Alexandru Vona debió imaginar ese espigón (jetée) donde el héroe es arrojado (jeté) y calcular al milímetro la cantidad de cemento, la distancia entre las torres de megafonía, la situación de las salas de espera y esos cristales ahumados que habrían de reflejar los rescoldos del sol poniente y en negativo la carrera de un Ícaro cuyas alas arderían antes de echar a volar, calculó la distancia exacta hasta ese cielo opresor al que se ofrecieron unas garras abrasadas, el tamaño y forma del embaldosado, aquel gris deslucido y húmedo sobre el que el cuerpo yació para ser tragado después para siempre, una y otra vez para siempre, por el fundido a negro.

Vona imaginó un aeropuerto, cerca del espigón una escalera y el punto exacto donde, dos años antes de que naciera aquel hombre que siendo niño presenció su propia muerte, Michel (Jean Paul Belmondo) se despedía de Patricia (Jean Seberg) en À bout de souffle.
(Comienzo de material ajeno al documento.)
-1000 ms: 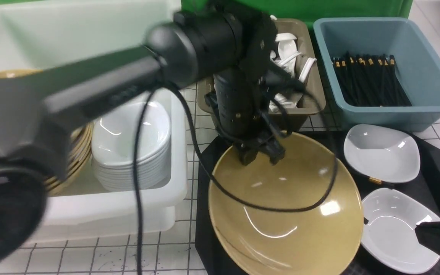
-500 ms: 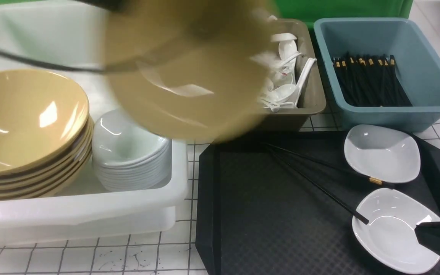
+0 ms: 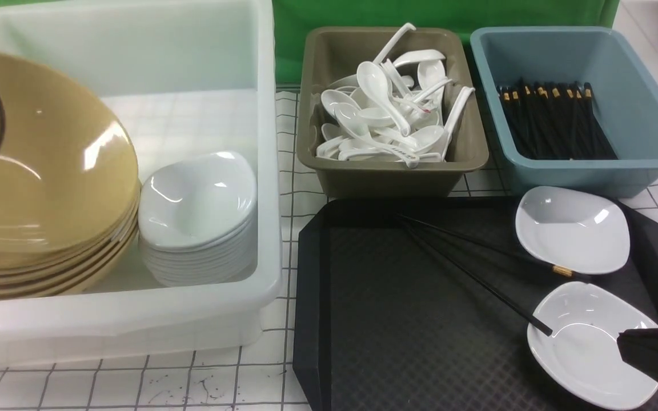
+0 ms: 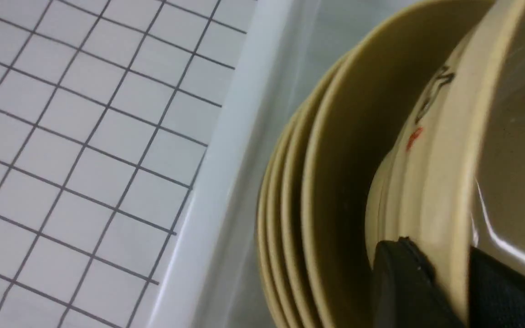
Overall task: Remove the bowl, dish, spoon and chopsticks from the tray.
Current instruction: Use the left arm to put the noodle bowl into the large storage box on the left, then use the right arm to grab a chopstick
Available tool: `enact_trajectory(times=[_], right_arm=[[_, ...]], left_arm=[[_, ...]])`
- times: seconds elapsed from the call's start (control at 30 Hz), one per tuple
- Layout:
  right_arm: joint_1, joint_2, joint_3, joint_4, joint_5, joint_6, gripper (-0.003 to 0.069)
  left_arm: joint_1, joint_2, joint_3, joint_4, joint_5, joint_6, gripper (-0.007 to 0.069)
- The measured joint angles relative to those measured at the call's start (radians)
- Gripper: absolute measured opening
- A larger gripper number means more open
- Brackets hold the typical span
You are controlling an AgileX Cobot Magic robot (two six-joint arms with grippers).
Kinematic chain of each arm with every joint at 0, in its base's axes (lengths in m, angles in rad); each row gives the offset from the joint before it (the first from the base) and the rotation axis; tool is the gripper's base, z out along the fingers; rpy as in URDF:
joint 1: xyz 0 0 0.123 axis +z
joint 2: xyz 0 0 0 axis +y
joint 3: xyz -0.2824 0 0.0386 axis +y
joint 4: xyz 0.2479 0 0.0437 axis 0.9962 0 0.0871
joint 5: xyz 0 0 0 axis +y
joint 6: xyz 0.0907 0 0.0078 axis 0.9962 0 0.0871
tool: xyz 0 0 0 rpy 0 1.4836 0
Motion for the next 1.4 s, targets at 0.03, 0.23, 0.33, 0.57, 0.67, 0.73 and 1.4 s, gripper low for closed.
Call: enact_trajectory(times=[0.03,0.23,0.33,0.57,0.67,0.73,1.4], right_arm=[[0.0,0.001,0.0,0.001,-0.001,0.002,0.005],[0.0,0.098,-0.055,-0.011,0.102,0.162,0.0137],[0.0,0.203,-0.155,-0.083,0.189,0.232,0.026],[-0.051,0.461,-0.29,-0.342,0.207,0.406,0.0465],[-0.067,0.601,-0.341,-0.317,0.188,0.348,0.0487],[-0.059,0.678,-0.384,-0.269,0.176,0.28,0.049],[0.126,1.172,-0.756,-0.251,0.246,0.182,0.034]], left_arm=[[0.002,0.012,0.002,0.008,-0.005,0.0,0.0084],[0.003,0.038,0.008,0.113,-0.005,-0.071,0.04],[0.001,0.002,-0.004,0.209,0.018,-0.198,0.0536],[-0.147,-0.212,-0.004,0.19,-0.038,-0.232,0.0549],[-0.281,-0.351,0.046,0.128,-0.098,-0.16,0.0483],[-0.37,-0.432,0.104,0.102,-0.121,-0.122,0.0431],[-0.523,-0.684,0.628,0.151,-0.188,-0.026,0.0121]])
Con el mismo talante burlón con que horas después se cerraría a sí mismo los ojos tras ser abatido a tiros por la policía. Se cerró los ojos queriendo cerrar la nariz y dijo: “c’est vraiment degueulasse” por no querer decir “c’est vraiment triste”.

Mucho antes de que todo esto sucediera, antes incluso de imaginar el aeropuerto de Orly, Alexandru Vona imaginó un libro, y después lo escribió. O escribió un libro y después lo imaginó, ya que este libro no sería publicado hasta muchos años después de escrito, muchos años después de muertos los muertos de La Jetée y À bout de souffle. Ese libro, imaginado o real, trataba sobre la tristeza.